Yep, good point! The related articles extension uses search indices to find related articles, which largely means it is finding Wikipedia articles that share a lot of words in common. It works quite well in some use cases (thanks for the reminder -- I hadn't dug into it yet well enough to know how useful it might be). For example, here's a random article (en:Pam Cameron) for a politican in Northern Ireland and you can see the Related Articles at the bottom are quite relevant. They could be potential exemplars too in that they're also about Northern Ireland politicians so good match for article structure. Unfortunately, none of those three related articles is significantly higher quality so they don't meet that criteria as an exemplar. This is often going to be the case because a much longer article will have way more content and so almost by definition will overlap less with a small article according to the RelatedArticles extension. The API call being used by RelatedArticles in this case is essentially this: https://en.wikipedia.org/w/api.php?action=query&generator=search&gsrsearch=morelike:Pam_Cameron&gsrnamespace=0&gsrqiprofile=classic_noboostlinks

The morelike backend that RelatedArticles uses also allows you to filter by templates so you can kinda hack a more-targeted exemplar articles API call by requiring the results to also have the Featured Article template or Good Article template on it: https://en.wikipedia.org/w/api.php?action=query&generator=search&gsrsearch=morelikethis:Pam_Cameron%20hastemplate:featured_article|good_article&gsrnamespace=0&gsrqiprofile=classic_noboostlinks. The results here are less relevant but e.g., en:Helen_McEnteen might work as an exemplar. In general, probably this approach would work sometimes (with some additional filters) but I don't know if it's a full solution.

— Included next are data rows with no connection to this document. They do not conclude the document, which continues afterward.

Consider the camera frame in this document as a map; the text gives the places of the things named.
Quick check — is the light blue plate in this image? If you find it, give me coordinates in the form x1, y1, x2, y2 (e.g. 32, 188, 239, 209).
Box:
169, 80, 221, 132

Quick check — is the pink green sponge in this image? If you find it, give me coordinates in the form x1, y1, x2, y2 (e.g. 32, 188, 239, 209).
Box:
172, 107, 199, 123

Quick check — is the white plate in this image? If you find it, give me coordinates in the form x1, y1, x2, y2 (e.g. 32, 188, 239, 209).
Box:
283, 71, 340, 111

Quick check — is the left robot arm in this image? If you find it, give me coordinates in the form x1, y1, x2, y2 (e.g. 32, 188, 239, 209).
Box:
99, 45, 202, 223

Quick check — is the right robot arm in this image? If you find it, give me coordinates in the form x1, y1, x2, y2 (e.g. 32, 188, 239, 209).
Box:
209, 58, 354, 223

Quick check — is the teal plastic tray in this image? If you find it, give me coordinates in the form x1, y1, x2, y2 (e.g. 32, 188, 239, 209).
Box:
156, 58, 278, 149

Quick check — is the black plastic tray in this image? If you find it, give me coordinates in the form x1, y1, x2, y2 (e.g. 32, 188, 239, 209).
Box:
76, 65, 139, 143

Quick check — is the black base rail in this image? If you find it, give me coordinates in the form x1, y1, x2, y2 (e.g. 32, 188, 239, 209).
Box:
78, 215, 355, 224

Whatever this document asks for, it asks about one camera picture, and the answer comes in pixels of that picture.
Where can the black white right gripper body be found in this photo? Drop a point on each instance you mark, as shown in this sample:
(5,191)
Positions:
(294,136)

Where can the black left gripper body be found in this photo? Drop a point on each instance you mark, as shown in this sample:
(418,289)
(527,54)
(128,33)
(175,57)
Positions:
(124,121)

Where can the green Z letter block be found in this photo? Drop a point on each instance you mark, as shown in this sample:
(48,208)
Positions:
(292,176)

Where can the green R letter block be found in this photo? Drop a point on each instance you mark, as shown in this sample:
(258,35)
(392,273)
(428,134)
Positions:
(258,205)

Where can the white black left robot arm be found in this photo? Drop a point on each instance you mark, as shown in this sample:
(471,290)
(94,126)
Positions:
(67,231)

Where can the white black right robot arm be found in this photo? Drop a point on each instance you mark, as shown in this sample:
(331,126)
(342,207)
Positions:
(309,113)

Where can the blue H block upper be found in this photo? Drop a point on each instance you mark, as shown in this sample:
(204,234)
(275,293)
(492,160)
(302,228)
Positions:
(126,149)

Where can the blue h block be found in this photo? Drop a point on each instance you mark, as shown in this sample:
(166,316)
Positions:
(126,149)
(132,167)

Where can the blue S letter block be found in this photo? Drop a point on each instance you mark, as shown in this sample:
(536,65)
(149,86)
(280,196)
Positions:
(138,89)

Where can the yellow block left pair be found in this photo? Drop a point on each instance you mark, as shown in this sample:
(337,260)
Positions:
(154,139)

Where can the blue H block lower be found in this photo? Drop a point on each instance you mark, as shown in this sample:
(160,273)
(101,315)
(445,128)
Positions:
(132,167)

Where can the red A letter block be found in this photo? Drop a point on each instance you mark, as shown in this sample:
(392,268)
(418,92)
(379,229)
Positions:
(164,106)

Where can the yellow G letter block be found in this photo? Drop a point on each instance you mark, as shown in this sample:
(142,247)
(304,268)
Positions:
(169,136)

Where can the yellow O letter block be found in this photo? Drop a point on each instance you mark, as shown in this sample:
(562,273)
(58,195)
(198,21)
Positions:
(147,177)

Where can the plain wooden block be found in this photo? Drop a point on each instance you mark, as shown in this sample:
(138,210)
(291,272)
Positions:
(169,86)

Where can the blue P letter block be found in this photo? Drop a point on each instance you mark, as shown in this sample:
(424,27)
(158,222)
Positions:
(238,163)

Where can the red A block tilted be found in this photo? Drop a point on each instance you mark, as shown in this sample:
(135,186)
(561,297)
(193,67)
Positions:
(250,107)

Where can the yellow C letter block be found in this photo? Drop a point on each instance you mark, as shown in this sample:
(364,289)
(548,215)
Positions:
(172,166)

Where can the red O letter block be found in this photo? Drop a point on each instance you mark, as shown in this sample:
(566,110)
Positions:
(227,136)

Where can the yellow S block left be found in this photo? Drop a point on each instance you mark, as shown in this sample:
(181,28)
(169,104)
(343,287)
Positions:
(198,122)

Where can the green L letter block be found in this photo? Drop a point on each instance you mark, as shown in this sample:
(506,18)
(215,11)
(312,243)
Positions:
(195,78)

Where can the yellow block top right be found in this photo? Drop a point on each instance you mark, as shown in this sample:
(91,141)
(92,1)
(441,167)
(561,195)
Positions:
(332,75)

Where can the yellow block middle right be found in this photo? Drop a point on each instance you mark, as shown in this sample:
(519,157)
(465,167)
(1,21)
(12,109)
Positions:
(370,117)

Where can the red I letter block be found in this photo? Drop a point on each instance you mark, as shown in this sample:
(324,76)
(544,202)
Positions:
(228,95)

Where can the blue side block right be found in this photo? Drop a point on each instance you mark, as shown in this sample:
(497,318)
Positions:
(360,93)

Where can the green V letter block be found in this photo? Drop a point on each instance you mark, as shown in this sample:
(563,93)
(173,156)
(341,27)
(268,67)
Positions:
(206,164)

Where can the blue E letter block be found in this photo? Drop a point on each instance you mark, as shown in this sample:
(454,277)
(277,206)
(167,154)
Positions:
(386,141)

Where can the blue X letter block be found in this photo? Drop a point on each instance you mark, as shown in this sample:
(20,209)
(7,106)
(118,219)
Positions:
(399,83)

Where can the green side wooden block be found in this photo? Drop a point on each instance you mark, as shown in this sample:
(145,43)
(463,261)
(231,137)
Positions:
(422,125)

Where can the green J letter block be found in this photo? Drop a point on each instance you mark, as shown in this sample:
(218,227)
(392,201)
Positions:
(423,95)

The reason for developing a new tool aimed at this problem then is several-fold:

  • More flexibility in defining what quality level an exemplar article should reach: with morelike, you're restricted to quality levels that can be tied to templates which is a big constraint and hard to scale across languages. With a more custom approach, I could e.g., restrict to all articles that have a featured article, good article, or recommended article badge on Wikidata as a broader set of high-quality articles.
  • More flexibility in restricting what types of articles are considered related. RelatedArticles will return anything with high text overlap but we might want to take a more structured approach that restricts exemplars to sharing specific categories or Wikidata item properties.
  • Opportunities for doing this across languages -- RelatedArticles uses text similarity so e.g., English articles would never seem similar to articles in other languages. Using categories or other features that can be tied to Wikidata items to define similarity would allow us to find similar articles in other languages for example that might also be potential exemplars.

In reality, the final solution might be a mixture of RelatedArticles and some custom filters to ensure the right sort of similarity between articles and that higher quality examples are returned.